Lurkers follows the residents of a small suburban neighborhood just north of Los Angeles. There are the Parks: a Korean-American family who moved out of Korea Town after the 1992 riots. Mr Park is a pastor for a religion his family doesn’t know if he actually believes in and while he and his wife speak Korean, he doesn’t want his American daughters — Rosemary and Miracle — learning the language. Raymond van der Holt, a single gay man and semi-famous author, lives next door. Across the street are Ireland women: Mary Sue and her adopted daughter, Kate, who’d been part of Operation: Baby Lift out of post-war Vietnam. Mr Park’s suicide propels these neighbors on a trajectory that has them colliding in unexpected, hilarious, and even heartwarming ways.

Each window was a vignette; limited in narrative scope, and yet compelling in its immediacy.

Sandi Tan, Lurkers

Tan’s writing style combined with Rebecca Lam’s narration drew me into this story immediately. A documentarian focus on what otherwise might be mundane daily details gives the setting and characters a depth I didn’t know I was craving. And while the “villains” of this story (or at least the ones society would all agree on are bad) aren’t shocking — a drama teacher who gets too close to his students and a California version of Nabakov’s Humbert Humbert — I felt I was still experiencing their brand of menace through a new lens (especially in light of today’s sociopolitical climate). I couldn’t help but question whether or not the girls’ (as in, underage) ethnicities, and the fetishization of them, were part of what drew men to them. This is also only one of the ways power dynamics between men and women/men and girls/adults and children are explored. Tan digs into the relationships between generations, cultures, neighbors, sisters, and mothers and daughters in an unflinching and refreshing way.

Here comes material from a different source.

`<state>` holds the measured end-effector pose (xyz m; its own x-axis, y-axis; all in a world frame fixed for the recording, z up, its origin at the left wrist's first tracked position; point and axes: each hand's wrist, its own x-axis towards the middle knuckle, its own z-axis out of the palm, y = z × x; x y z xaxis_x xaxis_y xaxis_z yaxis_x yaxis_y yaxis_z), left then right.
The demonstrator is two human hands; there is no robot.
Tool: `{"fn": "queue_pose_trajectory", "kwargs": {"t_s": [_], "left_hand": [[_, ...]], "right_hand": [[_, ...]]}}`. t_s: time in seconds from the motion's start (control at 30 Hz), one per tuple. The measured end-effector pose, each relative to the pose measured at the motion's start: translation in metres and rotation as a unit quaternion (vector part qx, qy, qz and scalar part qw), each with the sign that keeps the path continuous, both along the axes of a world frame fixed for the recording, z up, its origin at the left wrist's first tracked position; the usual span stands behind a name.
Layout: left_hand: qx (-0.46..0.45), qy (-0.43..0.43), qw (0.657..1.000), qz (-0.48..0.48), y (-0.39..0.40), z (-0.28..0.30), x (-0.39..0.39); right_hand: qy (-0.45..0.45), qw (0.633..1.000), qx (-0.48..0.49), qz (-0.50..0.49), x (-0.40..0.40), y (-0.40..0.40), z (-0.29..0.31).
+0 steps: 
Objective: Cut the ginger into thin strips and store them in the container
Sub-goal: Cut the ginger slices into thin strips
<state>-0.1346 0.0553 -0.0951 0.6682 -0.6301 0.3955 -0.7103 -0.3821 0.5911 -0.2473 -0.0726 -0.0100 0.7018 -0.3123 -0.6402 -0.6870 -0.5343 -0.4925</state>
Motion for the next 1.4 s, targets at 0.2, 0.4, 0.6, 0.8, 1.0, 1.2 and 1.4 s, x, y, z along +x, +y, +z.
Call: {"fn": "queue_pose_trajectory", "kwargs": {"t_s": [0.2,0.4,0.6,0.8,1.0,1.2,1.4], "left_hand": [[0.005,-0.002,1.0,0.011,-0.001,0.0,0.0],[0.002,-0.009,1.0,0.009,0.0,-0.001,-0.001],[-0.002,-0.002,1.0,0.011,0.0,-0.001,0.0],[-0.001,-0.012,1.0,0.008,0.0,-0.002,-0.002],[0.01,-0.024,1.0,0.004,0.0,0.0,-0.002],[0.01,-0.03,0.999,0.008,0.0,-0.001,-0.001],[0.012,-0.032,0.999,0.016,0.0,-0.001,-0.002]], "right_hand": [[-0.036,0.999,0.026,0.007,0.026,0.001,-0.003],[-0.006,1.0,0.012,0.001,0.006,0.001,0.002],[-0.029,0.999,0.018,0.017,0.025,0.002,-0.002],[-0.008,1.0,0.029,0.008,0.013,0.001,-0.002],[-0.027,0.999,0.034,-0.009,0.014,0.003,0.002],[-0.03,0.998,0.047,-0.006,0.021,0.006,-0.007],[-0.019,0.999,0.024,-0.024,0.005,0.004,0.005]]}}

Vietnam, however, refused to release her. The flashbacks returned, every bit as vivid and ferocious as they had been when she was eleven.

Sandi tan, lurkers

Sinking into Lurkers was one of the best books I’ve listened to so far this year. With so many answers to the questions of what defines family and home explored, I’m having a hard time not immediately starting to re-listen just to see what I get out of it the next time.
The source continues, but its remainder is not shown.